Acriflavine (INN: acriflavinium chloride) is a topical antiseptic. It has the form of an orange or brown powder. It may be harmful in the eyes or if inhaled. It is a dye and it stains the skin and may irritate. The hydrochloride form is more irritating than the neutral form.
It is derived from acridine.  Commercial preparations are often mixtures with proflavine. It is known by a variety of commercial names.

Uses

Medical use
Acriflavine was developed in 1912 by Paul Ehrlich, a German medical researcher, and was used during the First World War against sleeping sickness and as a topical antiseptic.

Other uses
Acriflavine is used in biochemistry for fluorescently labeling high molecular weight RNA.

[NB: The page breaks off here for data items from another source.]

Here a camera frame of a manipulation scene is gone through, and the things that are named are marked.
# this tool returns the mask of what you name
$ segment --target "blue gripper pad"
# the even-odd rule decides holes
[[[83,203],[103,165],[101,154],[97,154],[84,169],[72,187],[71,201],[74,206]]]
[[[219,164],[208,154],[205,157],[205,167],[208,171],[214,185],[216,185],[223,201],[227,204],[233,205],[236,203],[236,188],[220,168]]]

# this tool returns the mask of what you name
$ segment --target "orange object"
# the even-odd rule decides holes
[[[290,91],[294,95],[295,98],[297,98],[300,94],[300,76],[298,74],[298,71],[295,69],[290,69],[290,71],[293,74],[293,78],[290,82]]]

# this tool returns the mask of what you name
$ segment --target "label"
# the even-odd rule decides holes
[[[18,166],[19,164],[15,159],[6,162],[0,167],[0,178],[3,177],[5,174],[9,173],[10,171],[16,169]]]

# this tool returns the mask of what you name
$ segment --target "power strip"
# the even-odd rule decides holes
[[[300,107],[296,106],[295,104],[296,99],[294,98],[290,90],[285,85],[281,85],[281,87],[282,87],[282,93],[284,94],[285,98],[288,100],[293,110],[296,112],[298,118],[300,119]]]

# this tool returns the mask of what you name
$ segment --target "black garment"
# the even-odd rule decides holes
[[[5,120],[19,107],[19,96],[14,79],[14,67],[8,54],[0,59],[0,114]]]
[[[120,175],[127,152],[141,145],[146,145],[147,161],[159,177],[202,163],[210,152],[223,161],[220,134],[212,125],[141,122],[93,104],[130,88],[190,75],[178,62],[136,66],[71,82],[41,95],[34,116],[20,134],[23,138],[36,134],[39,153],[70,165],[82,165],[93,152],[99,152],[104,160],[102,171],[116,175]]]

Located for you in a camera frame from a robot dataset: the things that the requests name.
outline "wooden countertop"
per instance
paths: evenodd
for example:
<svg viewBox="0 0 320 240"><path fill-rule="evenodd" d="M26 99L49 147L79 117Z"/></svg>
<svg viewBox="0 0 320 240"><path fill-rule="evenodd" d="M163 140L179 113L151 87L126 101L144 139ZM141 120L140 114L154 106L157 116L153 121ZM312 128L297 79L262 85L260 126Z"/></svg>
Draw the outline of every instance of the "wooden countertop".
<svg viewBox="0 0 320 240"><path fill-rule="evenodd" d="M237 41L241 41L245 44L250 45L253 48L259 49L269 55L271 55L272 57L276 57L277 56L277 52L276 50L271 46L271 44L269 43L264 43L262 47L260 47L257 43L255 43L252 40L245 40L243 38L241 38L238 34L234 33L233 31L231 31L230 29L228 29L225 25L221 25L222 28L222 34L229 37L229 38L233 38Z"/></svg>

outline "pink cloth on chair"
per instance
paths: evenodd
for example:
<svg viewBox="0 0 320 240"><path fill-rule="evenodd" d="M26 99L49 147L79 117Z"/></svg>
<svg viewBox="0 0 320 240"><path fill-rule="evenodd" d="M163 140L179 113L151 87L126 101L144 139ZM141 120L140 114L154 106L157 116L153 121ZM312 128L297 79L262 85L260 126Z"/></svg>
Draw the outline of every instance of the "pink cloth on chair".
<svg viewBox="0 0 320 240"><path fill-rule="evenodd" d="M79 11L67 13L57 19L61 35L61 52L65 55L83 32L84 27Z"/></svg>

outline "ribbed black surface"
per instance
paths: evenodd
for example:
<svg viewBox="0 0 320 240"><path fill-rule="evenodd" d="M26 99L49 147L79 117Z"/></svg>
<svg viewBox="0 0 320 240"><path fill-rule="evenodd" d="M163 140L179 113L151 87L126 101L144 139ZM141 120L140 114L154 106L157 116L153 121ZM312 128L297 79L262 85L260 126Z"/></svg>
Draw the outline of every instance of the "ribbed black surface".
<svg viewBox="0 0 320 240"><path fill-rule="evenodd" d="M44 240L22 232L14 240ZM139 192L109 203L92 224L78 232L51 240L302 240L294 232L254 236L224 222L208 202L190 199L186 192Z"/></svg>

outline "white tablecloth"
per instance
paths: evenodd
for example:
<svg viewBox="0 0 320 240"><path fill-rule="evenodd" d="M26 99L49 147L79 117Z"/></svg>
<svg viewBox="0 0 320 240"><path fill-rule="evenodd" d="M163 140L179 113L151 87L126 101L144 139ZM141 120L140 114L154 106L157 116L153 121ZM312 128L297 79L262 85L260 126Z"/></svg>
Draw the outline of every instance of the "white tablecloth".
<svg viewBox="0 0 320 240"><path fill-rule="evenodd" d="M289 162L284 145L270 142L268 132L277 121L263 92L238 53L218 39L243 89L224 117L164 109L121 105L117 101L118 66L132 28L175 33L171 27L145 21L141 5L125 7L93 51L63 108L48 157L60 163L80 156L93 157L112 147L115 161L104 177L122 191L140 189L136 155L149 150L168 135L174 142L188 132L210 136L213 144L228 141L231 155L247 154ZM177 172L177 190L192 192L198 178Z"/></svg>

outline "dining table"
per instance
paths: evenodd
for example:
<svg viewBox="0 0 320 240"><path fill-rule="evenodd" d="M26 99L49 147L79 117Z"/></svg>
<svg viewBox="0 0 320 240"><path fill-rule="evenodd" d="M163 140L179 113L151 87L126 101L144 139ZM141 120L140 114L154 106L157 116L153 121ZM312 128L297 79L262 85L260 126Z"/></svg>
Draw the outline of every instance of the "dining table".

It is used as treatment for external fungal infections of aquarium fish.

Research
In an animal model, acriflavine has been shown to inhibit HIF-1, which prevents blood vessels growing to supply tumors with blood and interferes with glucose uptake and use.

Acriflavine might be effective in fighting common cold virus, and also aid the fight against increasingly antibiotic resistant bacteria  because it can cure (remove) plasmids containing antimicrobial resistance genes from Gram positive bacteria.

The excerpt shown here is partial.